[DESCRIPTION OF THE TASK] A verbatim copy of the listing is what is needed, minus any pictures.
+++++
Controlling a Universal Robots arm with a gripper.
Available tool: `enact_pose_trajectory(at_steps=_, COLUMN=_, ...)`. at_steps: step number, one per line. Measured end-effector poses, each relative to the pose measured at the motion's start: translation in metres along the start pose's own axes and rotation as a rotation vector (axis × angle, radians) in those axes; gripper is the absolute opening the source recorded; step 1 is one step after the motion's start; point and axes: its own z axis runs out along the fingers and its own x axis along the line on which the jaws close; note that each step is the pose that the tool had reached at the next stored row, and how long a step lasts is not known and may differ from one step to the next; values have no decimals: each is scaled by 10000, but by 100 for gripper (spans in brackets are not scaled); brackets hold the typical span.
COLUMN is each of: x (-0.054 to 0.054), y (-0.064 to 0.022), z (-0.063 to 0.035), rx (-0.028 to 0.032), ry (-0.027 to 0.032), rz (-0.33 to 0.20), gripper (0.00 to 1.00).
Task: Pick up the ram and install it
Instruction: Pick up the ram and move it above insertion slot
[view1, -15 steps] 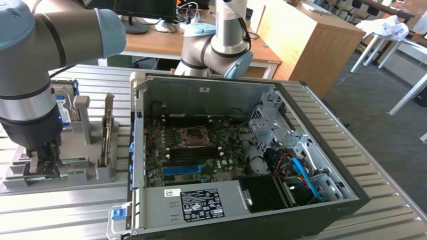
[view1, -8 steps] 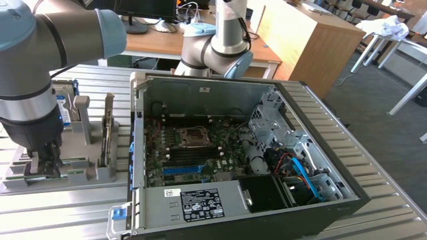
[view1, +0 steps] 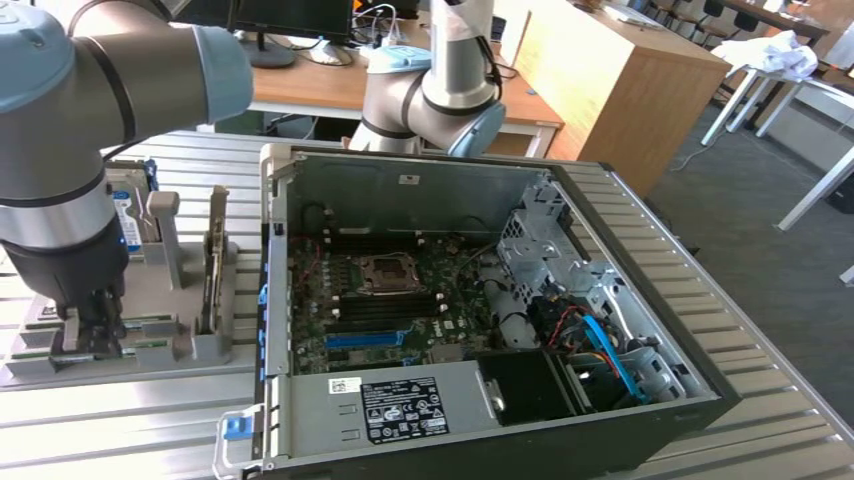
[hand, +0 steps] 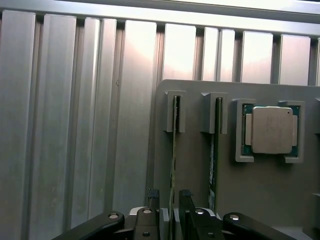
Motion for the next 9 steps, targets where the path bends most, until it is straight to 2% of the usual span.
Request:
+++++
[SOLUTION]
Controlling a Universal Robots arm with a gripper.
Available tool: `enact_pose_trajectory(at_steps=_, COLUMN=_, ...)`. at_steps: step number, one per line. Measured end-effector poses, each relative to the pose measured at the motion's start: translation in metres along the start pose's own axes and rotation as a rotation vector (axis × angle, radians) in those axes; gripper is the absolute opening the source recorded; step 1 is one step after the motion's start; point and axes: its own z axis runs out along the fingers and its own x axis along the line on which the jaws close; note that each step is the pose that the tool had reached at the next stored row, and how long a step lasts is not known and may differ from one step to the next; values have no decimals: each is scaled by 10000, but by 100 for gripper (spans in brackets are not scaled); brackets hold the typical span.
COLUMN is each of: x (-0.054 to 0.054), y (-0.064 to 0.022), z (-0.063 to 0.035), rx (-0.028 to 0.032), ry (-0.027 to 0.032), rz (-0.33 to 0.20), gripper (0.00 to 1.00).
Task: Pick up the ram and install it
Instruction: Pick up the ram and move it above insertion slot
[view1, -15 steps] 
[view1, -8 steps] 
[view1, +0 steps] 
[hand, +0 steps] 
Motion for the next 9 steps, targets where the path bends most, until it is straight to 2% of the usual span.
Request:

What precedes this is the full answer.